These are the three phrases you will use every day in various situations to show your gratitude in German.

Danke! – the basic German “thanks” 

While “Danke” by itself is considered casual and friendly, it can be used everywhere, similar to how you would use “thanks” in English. If you want to learn just a single way to say thank you, this is the best one to use with family and friends, when served in shops and restaurants or to thank a colleague.

💡Tip: To turn someone down politely with a “No, thank you”, say “Nein, Danke.”

Danke schön / danke sehr – “thank you very much”

“Danke schön” and “danke sehr” are a little more formal. These two phrases are often used in a business context or to express a little more gratitude than the simpler and shorter “Danke.”



“Thank you very much!” – an emphasis on gratitude and sincerity 

You will hear the following phrases used a lot to say “thank you very much” in a wide range of situations. They all mean essentially the same thing, and can be used interchangeably. The only thing to be careful of is the politeness level of the pronoun – “dir” versus “Ihnen”.
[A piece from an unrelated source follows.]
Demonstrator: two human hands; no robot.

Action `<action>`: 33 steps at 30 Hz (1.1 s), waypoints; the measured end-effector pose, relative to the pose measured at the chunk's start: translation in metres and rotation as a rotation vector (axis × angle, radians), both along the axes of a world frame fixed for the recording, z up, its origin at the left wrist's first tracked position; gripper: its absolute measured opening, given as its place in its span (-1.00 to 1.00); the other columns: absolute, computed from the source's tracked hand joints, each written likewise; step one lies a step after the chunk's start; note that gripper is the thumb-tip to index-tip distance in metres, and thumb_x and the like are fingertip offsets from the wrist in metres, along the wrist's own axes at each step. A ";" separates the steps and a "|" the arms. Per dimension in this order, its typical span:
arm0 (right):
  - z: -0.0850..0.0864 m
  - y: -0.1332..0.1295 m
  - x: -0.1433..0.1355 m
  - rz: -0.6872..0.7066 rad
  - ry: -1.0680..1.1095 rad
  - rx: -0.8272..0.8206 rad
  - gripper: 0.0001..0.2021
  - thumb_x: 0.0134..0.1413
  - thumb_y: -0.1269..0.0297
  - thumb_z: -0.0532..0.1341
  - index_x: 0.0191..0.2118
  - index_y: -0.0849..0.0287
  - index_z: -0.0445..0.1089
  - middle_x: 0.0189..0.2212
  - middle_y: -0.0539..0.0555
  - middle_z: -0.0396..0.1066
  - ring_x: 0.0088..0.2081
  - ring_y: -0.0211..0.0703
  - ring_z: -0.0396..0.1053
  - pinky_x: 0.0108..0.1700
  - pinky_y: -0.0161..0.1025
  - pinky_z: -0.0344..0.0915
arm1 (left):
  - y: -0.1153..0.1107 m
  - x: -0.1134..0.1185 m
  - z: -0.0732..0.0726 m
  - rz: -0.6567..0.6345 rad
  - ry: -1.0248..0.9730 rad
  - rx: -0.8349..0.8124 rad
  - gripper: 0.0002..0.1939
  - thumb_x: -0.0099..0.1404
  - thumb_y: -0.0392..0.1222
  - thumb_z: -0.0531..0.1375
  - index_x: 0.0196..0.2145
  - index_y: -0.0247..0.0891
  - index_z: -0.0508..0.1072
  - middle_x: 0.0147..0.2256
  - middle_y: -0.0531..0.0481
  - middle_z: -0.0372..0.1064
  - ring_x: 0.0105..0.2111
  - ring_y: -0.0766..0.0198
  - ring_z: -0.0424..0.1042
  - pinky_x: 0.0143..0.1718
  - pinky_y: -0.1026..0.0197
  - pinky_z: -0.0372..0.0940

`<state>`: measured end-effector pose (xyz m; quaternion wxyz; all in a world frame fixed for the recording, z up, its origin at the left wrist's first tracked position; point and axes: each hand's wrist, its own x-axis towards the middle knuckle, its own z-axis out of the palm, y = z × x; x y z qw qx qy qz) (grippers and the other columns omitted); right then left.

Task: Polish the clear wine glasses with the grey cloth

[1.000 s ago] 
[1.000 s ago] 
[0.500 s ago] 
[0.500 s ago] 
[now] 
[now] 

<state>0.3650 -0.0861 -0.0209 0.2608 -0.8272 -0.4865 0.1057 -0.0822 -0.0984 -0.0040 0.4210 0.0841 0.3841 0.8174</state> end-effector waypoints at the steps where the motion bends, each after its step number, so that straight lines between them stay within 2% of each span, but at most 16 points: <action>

Vielen Dank – “many thanks”

This is one of the more common phrases and is used in both casual and formal situations. You can’t go wrong with a “vielen Dank.”

Ich danke dir / Ihnen / euch – “my thanks to you”

In casual situations with friends or close colleagues, use “dir” or “euch” as the pronoun in this phrase. In a more formal business setting, or when talking to someone who is older or in a position of authority, make sure you use the polite pronoun “Ihnen.”

Vielen Dank noch mal / nochmals – “many thanks again”

“Noch mal” or “nochmals” literally means “once again”. Use this phrase to thank someone again in German after you have previously expressed your gratitude.

👉 The following phrases have more emphasis and show more emotion and enthusiasm.

Note: Be a little careful of how you use the stronger phrases below – if you use them when someone has done something small, or especially if they have done something you don’t really like, it will look like you are being sarcastic and rude.

Vielen, vielen Dank / vielen lieben Dank – “thank you very, very much”

How to say thank you in German and accentuate it? To show you are very grateful, add more emphasis with “vielen” or “vielen lieben”. You can also say “herzlichen Danke”, which means “my heartfelt thanks”, or “besten Dank”, which translates literally to “best thanks”, but also means “thank you very much.”

Tausend Dank – “thanks a million”

You wouldn’t say “thanks a million” in a business context, and neither is “tausend Dank” appropriate in such a situation. This phrase is very casual and typically reserved for friends and family.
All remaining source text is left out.